IP blocking prevents data from being requested or transmitted simply based on their source or destination. Every device that connects to the internet - phones, computers, 'smart' appliances and so on - has an internet protocol (IP) address assigned to it. An IP address is also assigned to every machine or server that is providing content or services on the internet. Since IP addresses are assigned sequentially based on geographic location, IP blocking can lead to entire regions (via their IP ranges) being censored.
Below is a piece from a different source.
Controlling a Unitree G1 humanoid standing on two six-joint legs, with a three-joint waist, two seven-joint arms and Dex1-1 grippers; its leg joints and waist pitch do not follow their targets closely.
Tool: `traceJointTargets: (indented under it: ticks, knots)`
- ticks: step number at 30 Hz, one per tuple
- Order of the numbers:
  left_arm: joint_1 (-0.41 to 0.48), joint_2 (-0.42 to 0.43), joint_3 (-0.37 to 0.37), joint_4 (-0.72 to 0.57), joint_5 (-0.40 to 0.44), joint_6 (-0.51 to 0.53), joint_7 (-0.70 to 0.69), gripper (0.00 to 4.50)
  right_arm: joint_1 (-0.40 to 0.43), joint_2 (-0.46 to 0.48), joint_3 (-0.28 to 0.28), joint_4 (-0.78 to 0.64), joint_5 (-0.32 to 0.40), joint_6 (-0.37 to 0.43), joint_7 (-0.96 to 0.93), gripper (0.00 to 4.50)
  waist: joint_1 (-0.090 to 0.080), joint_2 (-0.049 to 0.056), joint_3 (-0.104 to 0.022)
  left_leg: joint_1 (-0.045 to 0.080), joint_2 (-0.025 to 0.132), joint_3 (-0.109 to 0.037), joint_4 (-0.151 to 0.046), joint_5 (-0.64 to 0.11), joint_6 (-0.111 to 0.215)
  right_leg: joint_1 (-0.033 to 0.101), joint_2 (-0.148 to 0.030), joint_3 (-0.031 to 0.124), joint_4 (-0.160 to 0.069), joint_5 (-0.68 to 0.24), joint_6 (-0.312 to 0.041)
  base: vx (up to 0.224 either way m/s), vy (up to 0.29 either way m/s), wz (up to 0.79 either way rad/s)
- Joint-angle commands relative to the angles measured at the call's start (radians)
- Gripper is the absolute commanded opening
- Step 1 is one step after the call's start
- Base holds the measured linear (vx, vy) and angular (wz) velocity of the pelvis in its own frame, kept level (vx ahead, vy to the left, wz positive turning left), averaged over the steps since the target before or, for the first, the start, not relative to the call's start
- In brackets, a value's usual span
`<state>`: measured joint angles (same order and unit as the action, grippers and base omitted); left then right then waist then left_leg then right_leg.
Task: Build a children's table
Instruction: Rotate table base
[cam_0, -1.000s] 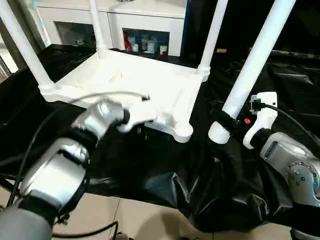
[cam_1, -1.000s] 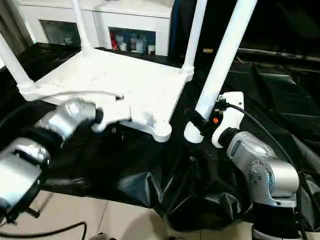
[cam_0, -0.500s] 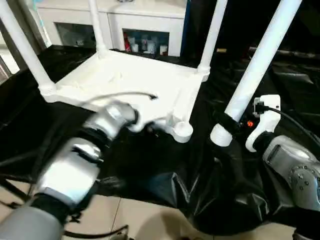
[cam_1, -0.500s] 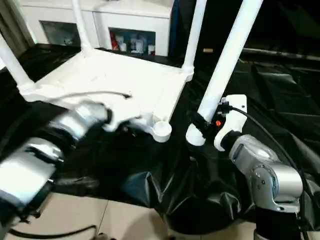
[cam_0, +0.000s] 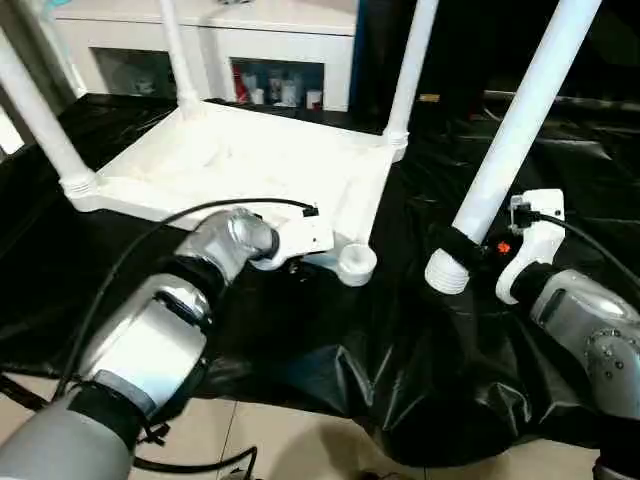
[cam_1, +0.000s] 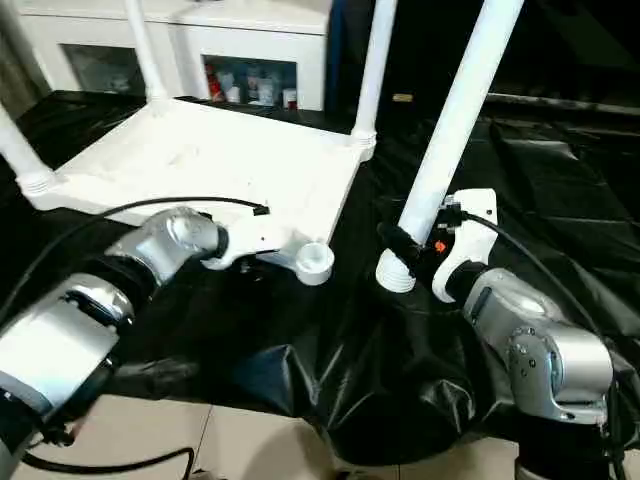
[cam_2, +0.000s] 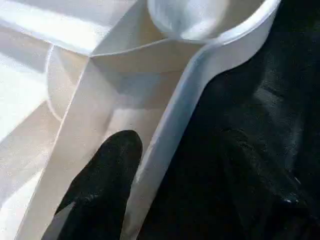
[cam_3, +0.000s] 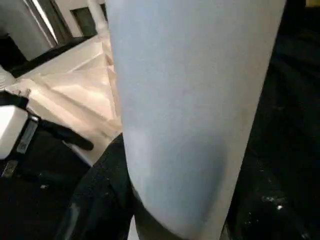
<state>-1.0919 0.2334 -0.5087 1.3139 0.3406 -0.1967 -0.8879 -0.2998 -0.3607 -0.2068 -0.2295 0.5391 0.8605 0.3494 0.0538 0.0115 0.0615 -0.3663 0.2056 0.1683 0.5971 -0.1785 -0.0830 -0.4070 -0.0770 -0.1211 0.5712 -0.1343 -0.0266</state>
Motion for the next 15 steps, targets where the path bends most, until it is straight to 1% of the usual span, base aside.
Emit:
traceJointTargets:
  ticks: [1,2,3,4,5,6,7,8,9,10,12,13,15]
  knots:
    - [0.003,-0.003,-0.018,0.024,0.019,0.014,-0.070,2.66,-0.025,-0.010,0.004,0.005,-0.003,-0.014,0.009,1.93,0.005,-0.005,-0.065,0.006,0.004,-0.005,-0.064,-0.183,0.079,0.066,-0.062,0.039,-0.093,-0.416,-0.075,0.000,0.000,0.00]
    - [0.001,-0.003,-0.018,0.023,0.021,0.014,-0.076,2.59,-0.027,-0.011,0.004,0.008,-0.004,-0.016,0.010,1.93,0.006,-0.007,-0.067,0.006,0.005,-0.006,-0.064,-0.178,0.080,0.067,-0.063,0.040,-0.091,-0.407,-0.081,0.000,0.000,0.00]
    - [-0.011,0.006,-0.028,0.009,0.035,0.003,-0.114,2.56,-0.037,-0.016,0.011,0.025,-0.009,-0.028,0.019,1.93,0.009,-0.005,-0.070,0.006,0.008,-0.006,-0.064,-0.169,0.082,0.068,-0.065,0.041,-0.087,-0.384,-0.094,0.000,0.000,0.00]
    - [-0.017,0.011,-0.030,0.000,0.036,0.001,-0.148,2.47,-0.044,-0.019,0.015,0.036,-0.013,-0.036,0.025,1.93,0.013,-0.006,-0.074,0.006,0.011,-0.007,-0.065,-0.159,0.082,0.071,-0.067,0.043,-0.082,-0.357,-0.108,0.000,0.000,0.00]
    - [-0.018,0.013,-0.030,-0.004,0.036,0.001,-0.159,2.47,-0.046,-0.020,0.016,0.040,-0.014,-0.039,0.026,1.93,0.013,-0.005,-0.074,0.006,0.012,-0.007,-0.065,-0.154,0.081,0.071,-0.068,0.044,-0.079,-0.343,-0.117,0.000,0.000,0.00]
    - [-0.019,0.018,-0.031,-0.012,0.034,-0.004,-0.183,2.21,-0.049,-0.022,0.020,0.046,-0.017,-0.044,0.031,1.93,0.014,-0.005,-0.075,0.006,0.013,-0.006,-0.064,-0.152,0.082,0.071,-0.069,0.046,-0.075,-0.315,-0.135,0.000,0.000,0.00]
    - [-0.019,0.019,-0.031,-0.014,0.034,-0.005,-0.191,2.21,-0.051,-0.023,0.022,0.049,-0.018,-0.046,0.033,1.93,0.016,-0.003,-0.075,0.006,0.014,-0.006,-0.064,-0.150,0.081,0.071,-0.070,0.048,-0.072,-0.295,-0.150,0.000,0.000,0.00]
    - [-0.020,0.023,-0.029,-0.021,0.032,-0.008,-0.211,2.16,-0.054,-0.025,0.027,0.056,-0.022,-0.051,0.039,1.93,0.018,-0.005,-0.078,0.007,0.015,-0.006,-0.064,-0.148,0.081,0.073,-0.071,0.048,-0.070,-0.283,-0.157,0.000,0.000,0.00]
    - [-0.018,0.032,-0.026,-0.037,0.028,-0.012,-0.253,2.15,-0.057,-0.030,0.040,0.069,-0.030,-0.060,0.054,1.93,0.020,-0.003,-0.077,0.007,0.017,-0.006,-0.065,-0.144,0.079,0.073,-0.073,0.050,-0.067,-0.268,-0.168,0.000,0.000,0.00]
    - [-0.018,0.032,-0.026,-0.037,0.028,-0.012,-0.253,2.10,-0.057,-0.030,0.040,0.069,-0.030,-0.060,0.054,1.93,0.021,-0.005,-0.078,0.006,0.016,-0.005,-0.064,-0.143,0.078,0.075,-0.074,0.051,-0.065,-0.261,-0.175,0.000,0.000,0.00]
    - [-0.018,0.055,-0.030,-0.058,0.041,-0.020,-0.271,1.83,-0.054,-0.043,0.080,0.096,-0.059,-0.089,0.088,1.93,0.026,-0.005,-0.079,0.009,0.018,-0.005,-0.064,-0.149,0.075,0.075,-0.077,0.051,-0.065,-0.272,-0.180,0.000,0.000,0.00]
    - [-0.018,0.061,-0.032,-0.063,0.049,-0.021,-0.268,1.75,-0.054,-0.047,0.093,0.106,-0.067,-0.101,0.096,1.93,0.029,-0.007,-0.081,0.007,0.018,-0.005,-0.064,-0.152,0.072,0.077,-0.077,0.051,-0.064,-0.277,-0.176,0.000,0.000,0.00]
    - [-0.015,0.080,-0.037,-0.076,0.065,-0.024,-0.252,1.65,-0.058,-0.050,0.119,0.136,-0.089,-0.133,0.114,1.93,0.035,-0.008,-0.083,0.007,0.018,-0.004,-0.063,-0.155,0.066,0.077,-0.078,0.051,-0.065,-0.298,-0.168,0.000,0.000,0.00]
The domain name system (DNS) is an addressing system that locates the IP address of websites and services, and relates them to the URLs we commonly use to navigate the web. Domains, like example.com, are controlled by the domain owner. DNS blocking results in the inability to resolve specified domain names or in the resolution of a specified domain to an incorrect IP address. DNS blocks are very common and are easily employed to apply legal and judicial decisions by states, by forcing ISPs to implement DNS block lists. (For example, the UK blocks hundreds of thousands of domains!) DNS blocks are implemented by ISPs. If a DNS block is in place, when one attempts to access a website by typing the website address, the DNS resolver of the ISP might: 1) not return the IP address hosting the website, 2) pretend that it cannot find the server, or 3) return a site with another IP address that hosts a warning message, for example.
Filtering content is a more general approach to restricting expression that seeks to prevent access based on defined characteristics about the content being accessed, such as the use of particular words or apparent features of image content. Filtering software can be placed anywhere in the network, from a library router to undersea cable landings. This approach can be less time-consuming and more broadly effective for censorship implementers, as it can target internet content that has never been reviewed by a human moderator. For the same reason, filtering software also frequently over-censors, for example blocking scholarly discussion of terrorism while attempting to limit access to hate speech, or restricting access to sexual health education material while attempting to prevent access to pornography.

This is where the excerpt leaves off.